*YOUR TASK:*
When you find the line with "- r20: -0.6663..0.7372" among the records below, reproduce it and each line after it exactly, ending with the line with "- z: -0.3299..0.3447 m".

*DATA EXTRACT:*
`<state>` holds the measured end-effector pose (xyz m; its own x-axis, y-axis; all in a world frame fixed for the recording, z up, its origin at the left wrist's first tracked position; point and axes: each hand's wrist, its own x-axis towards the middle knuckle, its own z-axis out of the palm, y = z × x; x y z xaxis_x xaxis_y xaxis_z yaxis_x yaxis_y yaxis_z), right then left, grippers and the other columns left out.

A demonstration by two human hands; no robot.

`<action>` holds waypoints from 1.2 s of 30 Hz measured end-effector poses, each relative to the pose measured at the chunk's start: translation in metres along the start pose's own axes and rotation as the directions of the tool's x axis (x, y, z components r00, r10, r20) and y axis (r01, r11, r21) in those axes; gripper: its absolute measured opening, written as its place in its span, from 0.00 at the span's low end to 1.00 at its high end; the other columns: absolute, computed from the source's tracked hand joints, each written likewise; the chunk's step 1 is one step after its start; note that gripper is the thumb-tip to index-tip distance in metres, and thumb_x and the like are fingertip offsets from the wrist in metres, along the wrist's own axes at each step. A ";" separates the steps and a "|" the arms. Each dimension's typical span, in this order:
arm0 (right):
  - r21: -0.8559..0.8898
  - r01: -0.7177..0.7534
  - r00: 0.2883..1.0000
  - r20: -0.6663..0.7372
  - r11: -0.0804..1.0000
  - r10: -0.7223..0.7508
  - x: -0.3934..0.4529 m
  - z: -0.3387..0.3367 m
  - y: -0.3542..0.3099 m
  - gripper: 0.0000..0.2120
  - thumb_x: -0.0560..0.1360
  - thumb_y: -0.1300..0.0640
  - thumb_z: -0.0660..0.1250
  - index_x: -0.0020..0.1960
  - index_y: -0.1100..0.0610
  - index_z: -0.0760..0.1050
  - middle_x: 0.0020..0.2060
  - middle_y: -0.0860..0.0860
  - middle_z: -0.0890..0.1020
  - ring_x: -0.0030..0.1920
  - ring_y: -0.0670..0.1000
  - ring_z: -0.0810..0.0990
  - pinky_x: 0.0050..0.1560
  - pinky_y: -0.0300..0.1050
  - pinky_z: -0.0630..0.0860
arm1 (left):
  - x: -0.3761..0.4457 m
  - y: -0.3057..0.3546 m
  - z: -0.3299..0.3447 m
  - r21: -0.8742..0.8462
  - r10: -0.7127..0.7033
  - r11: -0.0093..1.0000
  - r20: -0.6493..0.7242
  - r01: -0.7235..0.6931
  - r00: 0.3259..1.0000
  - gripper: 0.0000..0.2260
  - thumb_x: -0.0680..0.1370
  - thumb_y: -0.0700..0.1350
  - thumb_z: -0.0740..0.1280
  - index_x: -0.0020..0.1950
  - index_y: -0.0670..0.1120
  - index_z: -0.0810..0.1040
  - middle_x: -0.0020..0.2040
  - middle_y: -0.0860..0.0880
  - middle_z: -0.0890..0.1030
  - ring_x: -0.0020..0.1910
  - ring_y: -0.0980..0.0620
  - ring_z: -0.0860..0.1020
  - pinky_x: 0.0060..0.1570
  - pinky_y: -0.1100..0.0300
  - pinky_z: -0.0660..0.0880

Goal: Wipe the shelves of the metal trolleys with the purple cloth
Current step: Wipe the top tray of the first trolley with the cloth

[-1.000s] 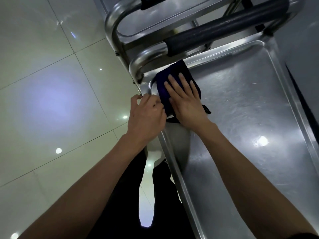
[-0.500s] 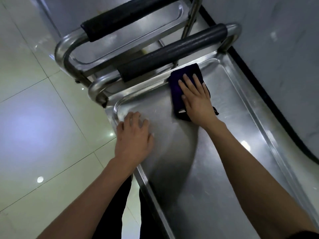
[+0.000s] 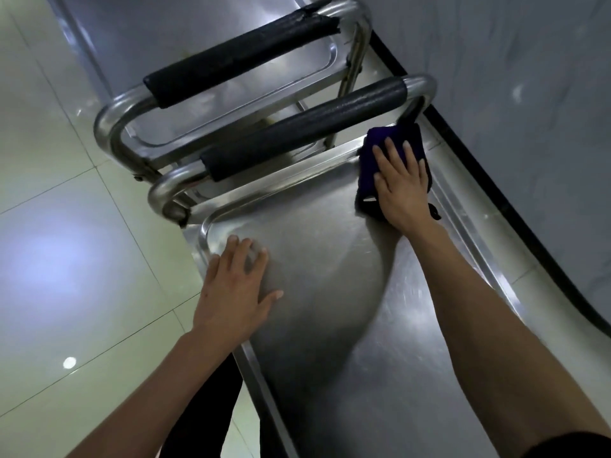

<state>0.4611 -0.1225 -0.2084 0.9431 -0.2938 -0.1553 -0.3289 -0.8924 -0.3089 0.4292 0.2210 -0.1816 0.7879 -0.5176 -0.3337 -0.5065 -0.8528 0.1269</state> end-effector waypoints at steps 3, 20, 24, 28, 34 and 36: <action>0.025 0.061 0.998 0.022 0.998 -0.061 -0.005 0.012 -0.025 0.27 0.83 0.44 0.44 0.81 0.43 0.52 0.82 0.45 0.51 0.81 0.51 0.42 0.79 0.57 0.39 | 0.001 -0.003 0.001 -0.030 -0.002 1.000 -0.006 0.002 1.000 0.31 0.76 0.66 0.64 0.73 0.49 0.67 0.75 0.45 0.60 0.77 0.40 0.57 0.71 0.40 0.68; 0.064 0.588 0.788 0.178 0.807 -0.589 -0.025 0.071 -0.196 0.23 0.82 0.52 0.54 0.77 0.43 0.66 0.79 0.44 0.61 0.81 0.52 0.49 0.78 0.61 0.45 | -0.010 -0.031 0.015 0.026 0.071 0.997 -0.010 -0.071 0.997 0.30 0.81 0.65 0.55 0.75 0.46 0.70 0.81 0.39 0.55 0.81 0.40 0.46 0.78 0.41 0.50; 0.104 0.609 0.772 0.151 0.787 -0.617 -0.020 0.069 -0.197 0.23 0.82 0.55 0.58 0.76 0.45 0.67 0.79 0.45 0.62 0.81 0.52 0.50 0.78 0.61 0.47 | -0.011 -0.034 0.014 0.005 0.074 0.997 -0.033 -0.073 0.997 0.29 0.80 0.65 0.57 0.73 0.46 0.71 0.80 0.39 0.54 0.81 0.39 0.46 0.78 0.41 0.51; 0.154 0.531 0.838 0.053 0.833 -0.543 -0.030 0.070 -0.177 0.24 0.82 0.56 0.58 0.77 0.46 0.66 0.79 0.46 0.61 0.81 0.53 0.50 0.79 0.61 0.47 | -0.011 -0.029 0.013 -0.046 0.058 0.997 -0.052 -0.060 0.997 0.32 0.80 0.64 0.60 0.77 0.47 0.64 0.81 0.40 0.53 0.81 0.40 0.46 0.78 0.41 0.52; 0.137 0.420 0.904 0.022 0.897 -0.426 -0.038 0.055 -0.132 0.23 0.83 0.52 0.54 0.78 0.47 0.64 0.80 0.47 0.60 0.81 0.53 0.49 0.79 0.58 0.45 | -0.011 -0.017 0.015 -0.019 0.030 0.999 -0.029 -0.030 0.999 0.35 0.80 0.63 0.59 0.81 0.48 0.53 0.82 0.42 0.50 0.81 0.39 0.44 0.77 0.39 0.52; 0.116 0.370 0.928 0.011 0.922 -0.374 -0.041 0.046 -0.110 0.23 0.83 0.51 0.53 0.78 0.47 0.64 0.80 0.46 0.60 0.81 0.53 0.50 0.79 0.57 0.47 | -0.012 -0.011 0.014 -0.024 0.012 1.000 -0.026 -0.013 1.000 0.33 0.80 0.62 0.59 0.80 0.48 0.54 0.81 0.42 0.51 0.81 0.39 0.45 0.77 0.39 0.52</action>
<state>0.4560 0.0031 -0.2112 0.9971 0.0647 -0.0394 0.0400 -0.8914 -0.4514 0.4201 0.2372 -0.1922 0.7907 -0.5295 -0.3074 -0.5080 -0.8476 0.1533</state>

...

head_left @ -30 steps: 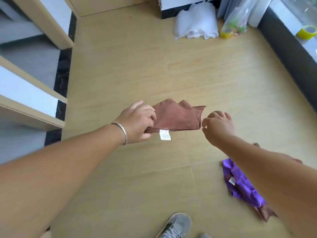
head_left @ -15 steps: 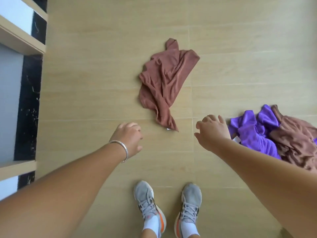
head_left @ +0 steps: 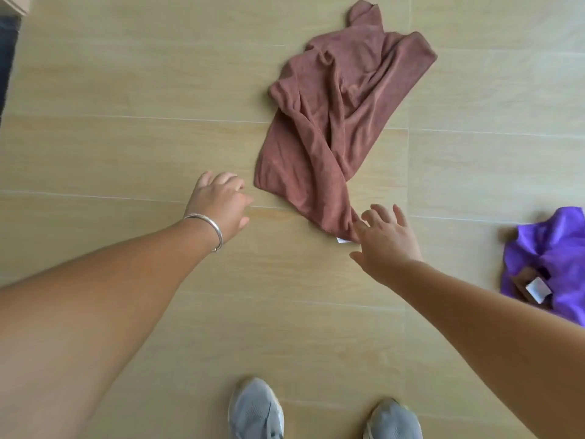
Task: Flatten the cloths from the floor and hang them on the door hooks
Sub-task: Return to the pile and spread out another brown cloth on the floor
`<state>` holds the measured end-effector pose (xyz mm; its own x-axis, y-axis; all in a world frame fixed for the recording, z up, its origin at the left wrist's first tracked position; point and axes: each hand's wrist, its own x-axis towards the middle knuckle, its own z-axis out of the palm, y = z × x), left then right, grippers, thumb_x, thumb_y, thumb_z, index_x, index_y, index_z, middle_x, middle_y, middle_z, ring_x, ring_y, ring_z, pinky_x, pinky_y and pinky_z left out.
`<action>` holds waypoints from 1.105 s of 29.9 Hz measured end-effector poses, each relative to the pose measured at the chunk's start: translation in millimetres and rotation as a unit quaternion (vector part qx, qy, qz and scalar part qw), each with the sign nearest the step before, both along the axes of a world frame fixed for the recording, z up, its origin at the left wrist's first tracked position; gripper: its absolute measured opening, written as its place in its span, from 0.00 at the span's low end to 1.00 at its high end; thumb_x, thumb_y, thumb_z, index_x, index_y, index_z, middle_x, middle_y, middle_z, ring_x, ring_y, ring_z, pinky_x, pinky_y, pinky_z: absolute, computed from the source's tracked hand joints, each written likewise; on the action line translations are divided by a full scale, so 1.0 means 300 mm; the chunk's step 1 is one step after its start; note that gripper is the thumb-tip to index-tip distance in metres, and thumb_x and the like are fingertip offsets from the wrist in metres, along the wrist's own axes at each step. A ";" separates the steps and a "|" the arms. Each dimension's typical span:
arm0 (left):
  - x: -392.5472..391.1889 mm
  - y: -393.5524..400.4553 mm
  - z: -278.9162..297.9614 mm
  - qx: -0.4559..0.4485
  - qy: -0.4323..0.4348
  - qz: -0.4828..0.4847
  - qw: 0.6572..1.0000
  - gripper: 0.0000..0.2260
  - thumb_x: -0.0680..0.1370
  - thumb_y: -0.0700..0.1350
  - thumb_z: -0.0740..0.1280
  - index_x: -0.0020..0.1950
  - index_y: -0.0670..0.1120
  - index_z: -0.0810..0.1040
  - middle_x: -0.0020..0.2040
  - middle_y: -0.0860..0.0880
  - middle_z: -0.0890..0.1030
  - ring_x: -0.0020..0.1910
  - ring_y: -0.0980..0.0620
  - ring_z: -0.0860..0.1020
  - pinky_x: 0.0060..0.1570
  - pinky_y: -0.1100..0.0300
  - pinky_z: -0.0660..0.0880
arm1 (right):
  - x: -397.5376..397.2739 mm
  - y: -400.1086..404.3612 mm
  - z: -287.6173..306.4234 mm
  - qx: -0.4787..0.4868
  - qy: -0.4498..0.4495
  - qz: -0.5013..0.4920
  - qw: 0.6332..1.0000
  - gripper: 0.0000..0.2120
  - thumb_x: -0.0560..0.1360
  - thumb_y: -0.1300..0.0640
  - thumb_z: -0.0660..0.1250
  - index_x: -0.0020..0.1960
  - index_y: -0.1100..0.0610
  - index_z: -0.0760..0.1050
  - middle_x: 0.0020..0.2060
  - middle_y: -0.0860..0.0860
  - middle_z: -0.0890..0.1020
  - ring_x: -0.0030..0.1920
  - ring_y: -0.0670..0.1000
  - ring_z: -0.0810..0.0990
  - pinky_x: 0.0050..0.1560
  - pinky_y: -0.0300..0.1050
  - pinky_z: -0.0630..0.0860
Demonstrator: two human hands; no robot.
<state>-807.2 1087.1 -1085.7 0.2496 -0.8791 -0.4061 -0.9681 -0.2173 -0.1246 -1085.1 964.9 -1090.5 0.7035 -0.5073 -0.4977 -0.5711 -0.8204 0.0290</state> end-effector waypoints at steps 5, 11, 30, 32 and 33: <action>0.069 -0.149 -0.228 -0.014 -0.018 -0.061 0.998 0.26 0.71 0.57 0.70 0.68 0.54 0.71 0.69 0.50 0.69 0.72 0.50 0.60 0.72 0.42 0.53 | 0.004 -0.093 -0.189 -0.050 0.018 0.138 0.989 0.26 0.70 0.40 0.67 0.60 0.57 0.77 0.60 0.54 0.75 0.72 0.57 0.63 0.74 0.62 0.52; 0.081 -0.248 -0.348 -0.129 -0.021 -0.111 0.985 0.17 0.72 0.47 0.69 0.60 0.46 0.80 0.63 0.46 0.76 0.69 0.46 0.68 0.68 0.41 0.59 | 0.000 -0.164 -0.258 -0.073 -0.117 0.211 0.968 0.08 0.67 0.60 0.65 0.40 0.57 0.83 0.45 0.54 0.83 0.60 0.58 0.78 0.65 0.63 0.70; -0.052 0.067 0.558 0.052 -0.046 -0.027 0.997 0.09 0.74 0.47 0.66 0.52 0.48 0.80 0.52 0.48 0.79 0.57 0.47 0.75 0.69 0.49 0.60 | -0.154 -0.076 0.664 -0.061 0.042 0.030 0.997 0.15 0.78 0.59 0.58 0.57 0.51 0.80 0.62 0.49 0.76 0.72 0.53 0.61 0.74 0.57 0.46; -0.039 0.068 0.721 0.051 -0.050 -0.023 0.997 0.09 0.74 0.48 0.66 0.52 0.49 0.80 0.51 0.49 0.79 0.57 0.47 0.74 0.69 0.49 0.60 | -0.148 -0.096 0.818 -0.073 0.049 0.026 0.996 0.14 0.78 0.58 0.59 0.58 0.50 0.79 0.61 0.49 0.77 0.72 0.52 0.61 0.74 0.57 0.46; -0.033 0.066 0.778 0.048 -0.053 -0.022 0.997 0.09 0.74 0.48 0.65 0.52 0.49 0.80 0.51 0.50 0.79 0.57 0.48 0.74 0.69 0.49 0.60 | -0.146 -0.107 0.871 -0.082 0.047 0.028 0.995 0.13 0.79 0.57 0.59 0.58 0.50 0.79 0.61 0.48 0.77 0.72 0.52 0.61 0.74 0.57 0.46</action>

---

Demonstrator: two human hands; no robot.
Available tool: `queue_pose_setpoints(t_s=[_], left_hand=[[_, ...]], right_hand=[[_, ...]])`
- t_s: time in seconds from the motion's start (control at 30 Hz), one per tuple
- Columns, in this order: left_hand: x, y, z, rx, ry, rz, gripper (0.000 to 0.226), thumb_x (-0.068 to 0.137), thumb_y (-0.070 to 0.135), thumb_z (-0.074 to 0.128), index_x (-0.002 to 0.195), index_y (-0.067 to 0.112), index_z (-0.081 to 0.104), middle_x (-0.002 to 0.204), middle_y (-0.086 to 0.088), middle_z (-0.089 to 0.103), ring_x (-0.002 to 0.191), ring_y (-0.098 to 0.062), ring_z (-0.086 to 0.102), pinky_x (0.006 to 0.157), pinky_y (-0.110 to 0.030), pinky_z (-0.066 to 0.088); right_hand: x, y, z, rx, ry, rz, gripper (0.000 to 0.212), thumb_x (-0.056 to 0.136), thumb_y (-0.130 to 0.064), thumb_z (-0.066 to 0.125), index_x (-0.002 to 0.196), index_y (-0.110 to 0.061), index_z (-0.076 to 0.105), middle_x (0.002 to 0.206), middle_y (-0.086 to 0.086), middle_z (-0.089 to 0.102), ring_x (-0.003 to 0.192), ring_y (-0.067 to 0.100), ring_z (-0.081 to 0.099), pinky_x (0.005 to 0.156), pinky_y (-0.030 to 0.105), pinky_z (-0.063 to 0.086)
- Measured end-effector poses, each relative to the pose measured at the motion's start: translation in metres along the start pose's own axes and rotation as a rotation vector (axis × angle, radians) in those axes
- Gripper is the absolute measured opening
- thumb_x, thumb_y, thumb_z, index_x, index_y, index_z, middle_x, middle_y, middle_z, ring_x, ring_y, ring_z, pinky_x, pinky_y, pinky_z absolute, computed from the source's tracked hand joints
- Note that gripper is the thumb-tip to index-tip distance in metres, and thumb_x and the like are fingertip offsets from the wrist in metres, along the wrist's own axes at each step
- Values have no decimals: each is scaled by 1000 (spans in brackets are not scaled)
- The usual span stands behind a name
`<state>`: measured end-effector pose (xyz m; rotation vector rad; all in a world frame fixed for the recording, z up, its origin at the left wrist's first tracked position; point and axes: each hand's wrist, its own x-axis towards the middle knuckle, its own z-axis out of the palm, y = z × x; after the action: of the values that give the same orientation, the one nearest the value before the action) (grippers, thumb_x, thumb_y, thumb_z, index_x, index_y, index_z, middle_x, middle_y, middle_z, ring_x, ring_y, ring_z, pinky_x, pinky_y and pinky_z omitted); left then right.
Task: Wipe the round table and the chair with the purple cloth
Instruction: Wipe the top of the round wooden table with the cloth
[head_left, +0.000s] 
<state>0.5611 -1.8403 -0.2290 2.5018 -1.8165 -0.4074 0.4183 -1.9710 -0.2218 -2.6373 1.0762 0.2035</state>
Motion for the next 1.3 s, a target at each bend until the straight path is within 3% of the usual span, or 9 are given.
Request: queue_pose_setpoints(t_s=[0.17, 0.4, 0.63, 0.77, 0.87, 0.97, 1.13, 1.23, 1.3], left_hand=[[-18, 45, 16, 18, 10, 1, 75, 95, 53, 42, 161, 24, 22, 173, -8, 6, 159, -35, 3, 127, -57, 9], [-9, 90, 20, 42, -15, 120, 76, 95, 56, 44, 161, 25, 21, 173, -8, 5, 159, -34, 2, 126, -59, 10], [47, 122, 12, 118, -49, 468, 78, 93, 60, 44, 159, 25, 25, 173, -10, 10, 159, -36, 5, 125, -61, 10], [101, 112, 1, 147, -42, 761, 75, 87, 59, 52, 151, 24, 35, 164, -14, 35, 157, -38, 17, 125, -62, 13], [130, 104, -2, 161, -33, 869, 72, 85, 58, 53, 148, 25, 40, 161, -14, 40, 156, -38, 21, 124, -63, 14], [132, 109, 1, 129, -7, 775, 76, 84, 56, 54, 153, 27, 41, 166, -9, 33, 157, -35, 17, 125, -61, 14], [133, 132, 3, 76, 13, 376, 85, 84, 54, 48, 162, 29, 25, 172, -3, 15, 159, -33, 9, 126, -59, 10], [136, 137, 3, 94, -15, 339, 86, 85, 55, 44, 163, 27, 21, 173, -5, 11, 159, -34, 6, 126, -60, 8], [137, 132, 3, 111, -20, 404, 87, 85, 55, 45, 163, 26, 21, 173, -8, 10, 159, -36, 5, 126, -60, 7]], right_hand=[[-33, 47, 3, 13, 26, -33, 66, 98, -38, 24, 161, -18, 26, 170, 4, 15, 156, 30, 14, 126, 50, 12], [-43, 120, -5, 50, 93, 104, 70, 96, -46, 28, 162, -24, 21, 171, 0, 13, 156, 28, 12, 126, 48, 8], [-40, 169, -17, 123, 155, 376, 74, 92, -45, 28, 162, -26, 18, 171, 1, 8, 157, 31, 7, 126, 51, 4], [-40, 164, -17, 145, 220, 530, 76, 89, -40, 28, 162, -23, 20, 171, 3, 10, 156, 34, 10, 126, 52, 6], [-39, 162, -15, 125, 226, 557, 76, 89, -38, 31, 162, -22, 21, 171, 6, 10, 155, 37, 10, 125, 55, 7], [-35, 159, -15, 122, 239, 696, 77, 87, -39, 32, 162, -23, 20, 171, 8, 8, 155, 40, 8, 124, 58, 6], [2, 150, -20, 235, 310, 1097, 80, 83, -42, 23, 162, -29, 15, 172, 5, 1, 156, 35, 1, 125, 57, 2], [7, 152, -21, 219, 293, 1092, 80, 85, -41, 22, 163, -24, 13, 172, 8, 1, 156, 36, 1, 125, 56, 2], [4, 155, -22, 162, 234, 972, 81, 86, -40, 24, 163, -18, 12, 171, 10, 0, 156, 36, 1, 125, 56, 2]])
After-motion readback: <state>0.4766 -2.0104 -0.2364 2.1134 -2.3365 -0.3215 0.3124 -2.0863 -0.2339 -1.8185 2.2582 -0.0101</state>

*ANSWER BOX:*
  - r20: -0.6663..0.7372
  - r11: -0.0804..1.0000
  - r10: -0.7223..0.7508
  - x: -0.3934..0.4529 m
  - z: -0.3387..0.3367 m
  - y: -0.3542..0.3099 m
  - gripper: 0.0000..0.2120
  - thumb_x: -0.0560..0.1360
  - thumb_y: -0.1300..0.0640
  - thumb_z: -0.0660..0.1250
  - index_x: -0.0020..0.1960
  - index_y: -0.1100..0.0610
  - index_z: -0.0760..0.1050
  - middle_x: 0.0020..0.2060
  - middle_y: -0.0860..0.0860
  - middle_z: -0.0890..0.1020
  - ring_x: -0.0030..0.1920
  - ring_y: -0.0670..0.1000
  - ring_z: -0.0810..0.0990
  - pinky_x: 0.0050..0.1560
  - pinky_y: -0.0300..0.1050
  - pinky_z: -0.0630..0.0860
arm1 (left):
  - x: -0.3761..0.4457 m
  - y: -0.3057..0.3546 m
  - z: -0.3299..0.3447 m

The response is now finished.